One of the stocks I have been looking to add is Cisco Systems (CSCO). The stock is down 13 percent for the quarter, compared to 0.4 for the S&P 500, bottoming at around $15. Does it mean that the stock is a buy?
Probably, yes, for the short-term, as the technicians see an upward trading opportunity. Probably not, for the long-term, as fundamentalists would like to see some of the factors that led into Cisco's fall reverse themselves.
As I wrote in a previous piece, Cisco's fall from grace was caused by four factors: A momentum shift away from internet and networking companies in the aftermath of the high-tech bubble of the late 1990s; the transition of the Cisco from and emerging to a mature company; growing competition from Alcatel-Lucent (ALU), Hewlett-Packard (HPQ), Juniper Networks (JNPR), Huawei Technologies Co.; and inability to keep up with competition.

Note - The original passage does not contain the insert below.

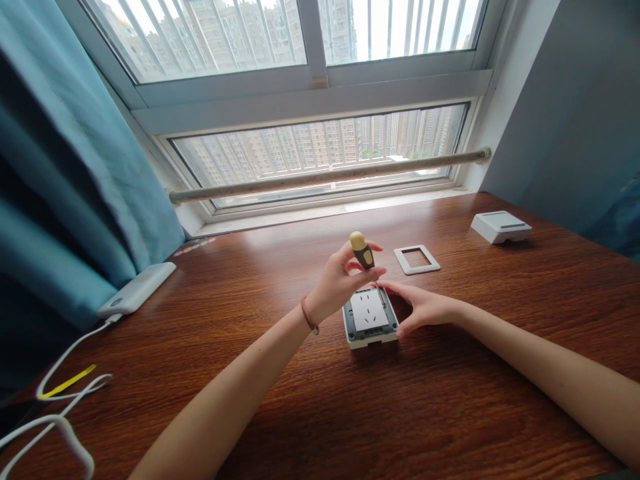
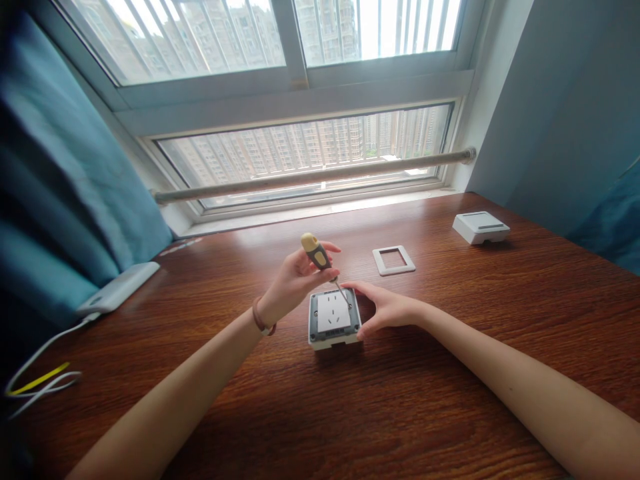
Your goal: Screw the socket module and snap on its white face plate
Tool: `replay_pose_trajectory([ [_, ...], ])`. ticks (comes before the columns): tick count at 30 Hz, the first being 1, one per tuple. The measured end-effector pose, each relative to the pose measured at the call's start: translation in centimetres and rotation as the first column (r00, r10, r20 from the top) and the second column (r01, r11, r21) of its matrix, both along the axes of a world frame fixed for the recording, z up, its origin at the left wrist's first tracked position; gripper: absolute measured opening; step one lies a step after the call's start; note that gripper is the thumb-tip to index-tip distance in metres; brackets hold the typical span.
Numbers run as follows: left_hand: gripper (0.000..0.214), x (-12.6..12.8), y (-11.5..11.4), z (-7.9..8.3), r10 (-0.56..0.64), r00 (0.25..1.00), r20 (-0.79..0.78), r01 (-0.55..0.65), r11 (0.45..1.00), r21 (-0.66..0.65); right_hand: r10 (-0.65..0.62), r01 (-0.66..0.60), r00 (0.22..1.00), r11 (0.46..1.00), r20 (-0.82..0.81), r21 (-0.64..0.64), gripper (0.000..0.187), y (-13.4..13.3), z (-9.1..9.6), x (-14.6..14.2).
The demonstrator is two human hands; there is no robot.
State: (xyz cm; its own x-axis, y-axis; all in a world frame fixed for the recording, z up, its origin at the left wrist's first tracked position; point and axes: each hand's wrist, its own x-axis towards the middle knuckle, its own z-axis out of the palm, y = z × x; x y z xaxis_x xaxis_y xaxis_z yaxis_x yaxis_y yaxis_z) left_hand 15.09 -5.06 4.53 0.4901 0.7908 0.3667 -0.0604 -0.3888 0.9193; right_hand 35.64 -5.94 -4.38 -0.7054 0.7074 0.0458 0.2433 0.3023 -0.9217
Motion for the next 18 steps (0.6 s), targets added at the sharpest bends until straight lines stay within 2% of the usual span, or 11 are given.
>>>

These factors cannot change and go overnight, not at least under the current leadership and management structure. So here are four things that will make me buy Cisco:
- A new leadership that will re-define the vision of the company, set business priorities right; and create an efficient and effective corporate structure that will unleash the company's potential, as Louis V. Gerstner, Jr. did with IBM (IBM) in the 1990s.
- A shift in the company's culture, from being pro-management to being pro-stockholder.
- A commitment of corporate insiders to buying rather than selling shares — going with, rather than against, the company's on-going share buyback program.
- A shift in corporate focus from engineering to economics. In a highly competitive environment, customers, not corporate engineers, determine which products will succeed and which they will fail.